En esa perspectiva, resulta fundamental efectuar una distinción entre las funciones que cumplen los bancos como depositarios de dinero, valores o títulos y las que desempeñan en el ámbito de los pagos y las transacciones.

En el primer grupo de funciones, los bancos son completamente responsables de preservar los dineros o títulos que reciben de sus clientes.  Ello ocurre, por ejemplo, con las cuentas de ahorro, los depósitos a plazo y la custodia de títulos. También ocurre o, más bien, ocurría antiguamente con las cajas de seguridad.  En todos estos casos, las instituciones financieras son responsables frente a sus clientes si se produce algún siniestro, como un ataque a sus bóvedas u otras instalaciones.

Sin embargo, la situación es muy distinta en el ámbito de los pagos y las transacciones, particularmente en aquellas perfeccionadas con cheques, tarjetas o medios electrónicos.  Ello por dos razones principales.  Primero, porque éstas suponen la emisión de una orden no presencial del cliente, lo que abre espacio para la intervención de terceros con fines delictivos.  Y segundo, porque los pagos deben fluir con la rapidez exigida por las actividades comerciales y económicas, lo que conlleva inevitablemente riesgos, que se pueden reducir y acotar, pero no eliminar por completo.

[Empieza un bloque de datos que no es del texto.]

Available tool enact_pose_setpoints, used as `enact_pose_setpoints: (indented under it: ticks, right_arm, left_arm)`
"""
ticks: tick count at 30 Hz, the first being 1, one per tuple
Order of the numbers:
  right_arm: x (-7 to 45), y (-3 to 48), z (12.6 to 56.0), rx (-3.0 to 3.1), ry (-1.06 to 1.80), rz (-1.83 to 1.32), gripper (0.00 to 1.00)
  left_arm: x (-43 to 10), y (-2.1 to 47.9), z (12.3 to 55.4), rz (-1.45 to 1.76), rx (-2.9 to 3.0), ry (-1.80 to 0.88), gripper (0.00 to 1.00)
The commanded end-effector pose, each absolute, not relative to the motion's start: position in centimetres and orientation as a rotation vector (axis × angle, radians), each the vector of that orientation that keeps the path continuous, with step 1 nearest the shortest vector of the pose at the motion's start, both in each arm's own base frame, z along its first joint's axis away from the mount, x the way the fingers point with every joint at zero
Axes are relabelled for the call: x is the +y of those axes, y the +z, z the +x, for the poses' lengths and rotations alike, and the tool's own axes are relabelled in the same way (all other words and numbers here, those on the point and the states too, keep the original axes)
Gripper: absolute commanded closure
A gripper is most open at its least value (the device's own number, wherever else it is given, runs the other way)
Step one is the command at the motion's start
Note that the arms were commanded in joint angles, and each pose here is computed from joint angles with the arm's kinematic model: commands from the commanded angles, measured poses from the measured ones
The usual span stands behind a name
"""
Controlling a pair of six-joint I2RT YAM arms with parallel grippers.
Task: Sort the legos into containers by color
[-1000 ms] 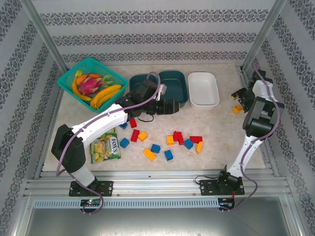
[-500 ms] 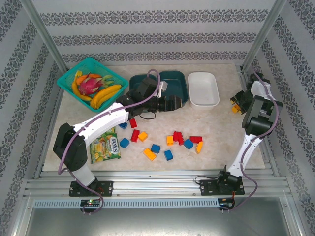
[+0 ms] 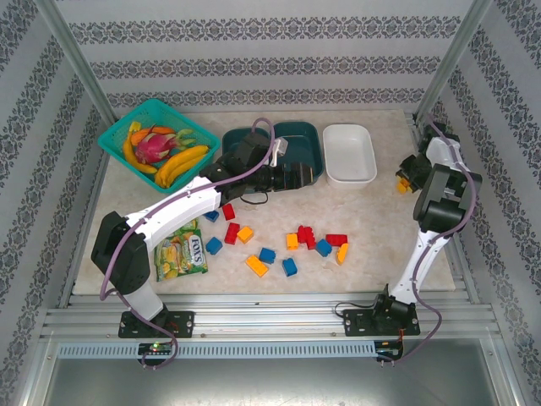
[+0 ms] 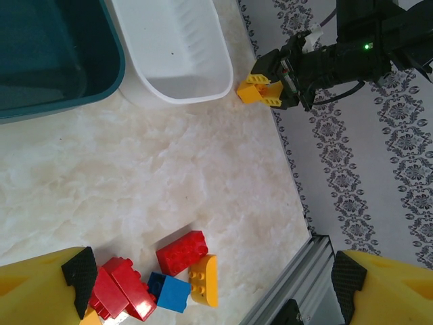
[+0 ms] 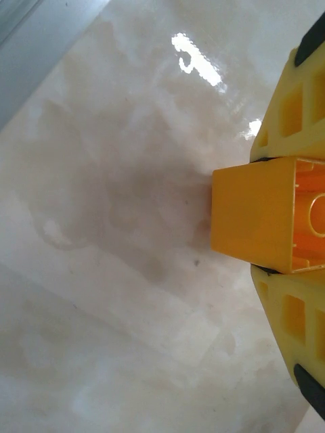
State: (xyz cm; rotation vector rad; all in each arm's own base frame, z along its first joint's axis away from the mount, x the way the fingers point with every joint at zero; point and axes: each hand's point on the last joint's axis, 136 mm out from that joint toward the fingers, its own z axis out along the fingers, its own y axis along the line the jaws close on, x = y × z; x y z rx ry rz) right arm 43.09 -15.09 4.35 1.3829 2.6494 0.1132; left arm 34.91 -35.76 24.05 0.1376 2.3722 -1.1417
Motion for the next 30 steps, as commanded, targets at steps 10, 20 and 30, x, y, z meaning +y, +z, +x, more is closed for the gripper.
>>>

También es importante notar que las responsabilidades en este ámbito son necesariamente compartidas.  Los bancos deben establecer y actualizar permanentemente los sistemas y los protocolos internos que permitan minimizar la comisión de delitos.  Por su parte, los clientes deben ejercer los cuidados necesarios en la gestión de sus cuentas e instrumentos.  Ello supone, entre otras cosas, cuidar bien el talonario de cheques y los plásticos que reciban del banco y manejar con la debida reserva las claves de seguridad.

La ley de cuentas corrientes ha reconocido con sabiduría este principio por casi cien años, al señalar que la pérdida por un cheque falsificado será asumida por el banco o el cliente, según sea la culpa o descuido que les sean imputables.  Para despejar toda duda, la mencionada norma agrega que la responsabilidad será del cliente si su firma es falsificada y no es visiblemente disconforme a la que consta en los registros del banco.  Este es un principio que debe ser aplicado y mantenido en todas las transacciones bancarias, incluidas las materializadas con tarjetas o por medios electrónicos.